● **TASK ITEM**
After reading the data below, copy out every line that contains the word "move".

*** THE DATA Section Begins ***

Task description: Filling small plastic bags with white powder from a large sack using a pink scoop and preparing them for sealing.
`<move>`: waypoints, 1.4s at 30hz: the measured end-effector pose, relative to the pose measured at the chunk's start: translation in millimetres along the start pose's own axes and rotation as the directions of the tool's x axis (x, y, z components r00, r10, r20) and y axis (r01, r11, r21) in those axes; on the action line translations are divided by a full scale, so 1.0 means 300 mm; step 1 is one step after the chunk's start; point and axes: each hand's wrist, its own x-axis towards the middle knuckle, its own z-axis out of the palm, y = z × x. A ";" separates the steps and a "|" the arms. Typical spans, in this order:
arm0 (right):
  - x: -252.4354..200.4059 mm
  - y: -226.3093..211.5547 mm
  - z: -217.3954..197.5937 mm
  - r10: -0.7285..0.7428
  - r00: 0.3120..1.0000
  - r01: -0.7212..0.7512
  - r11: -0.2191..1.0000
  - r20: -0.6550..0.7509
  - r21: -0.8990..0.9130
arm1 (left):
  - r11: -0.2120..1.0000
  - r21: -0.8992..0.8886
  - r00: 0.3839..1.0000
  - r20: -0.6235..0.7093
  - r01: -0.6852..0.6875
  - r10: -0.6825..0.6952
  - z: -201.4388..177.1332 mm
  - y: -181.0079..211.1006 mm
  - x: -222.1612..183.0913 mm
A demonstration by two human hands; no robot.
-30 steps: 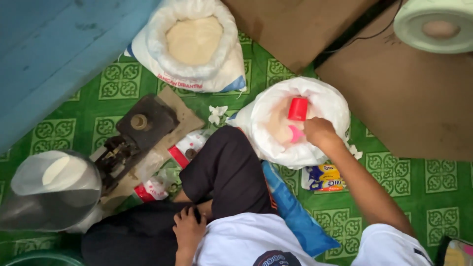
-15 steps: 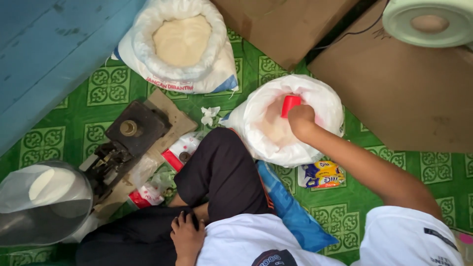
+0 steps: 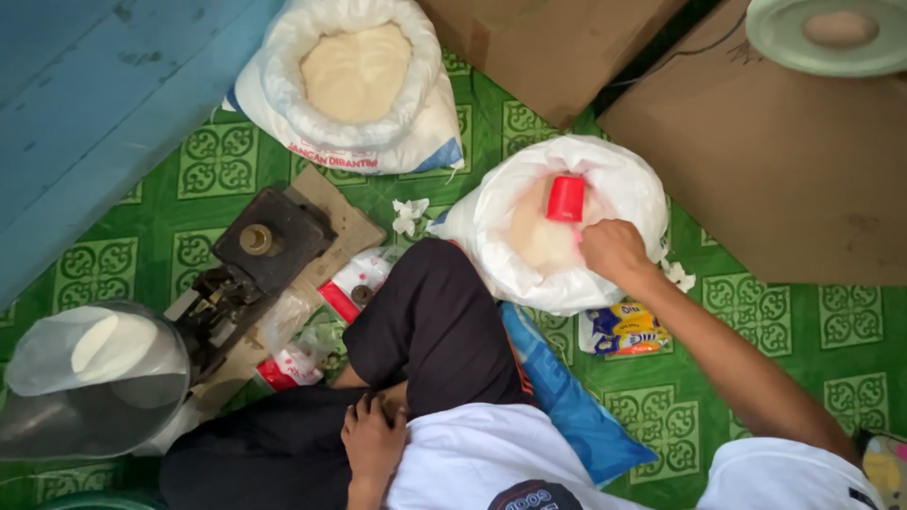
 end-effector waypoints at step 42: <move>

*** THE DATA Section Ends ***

● **ANSWER TO THIS TASK**
`<move>`: waypoints, 1.4s at 30hz: the measured end-effector pose, relative to the pose measured at the chunk's start: translation in millimetres along the start pose's own axes and rotation as the directions of the tool's x axis (x, y, z components r00, r10, r20) and y axis (r01, r11, r21) in those axes; on the action line translations are divided by a full scale, so 1.0 means 300 mm; step 1 is one step after the chunk's start; point and axes: each hand's wrist, its own x-axis towards the middle knuckle, its own z-axis out of the palm, y = z × x. A ";" separates the steps and a "|" the arms. Typical spans, in this order:
 end-effector waypoints at step 42: <move>

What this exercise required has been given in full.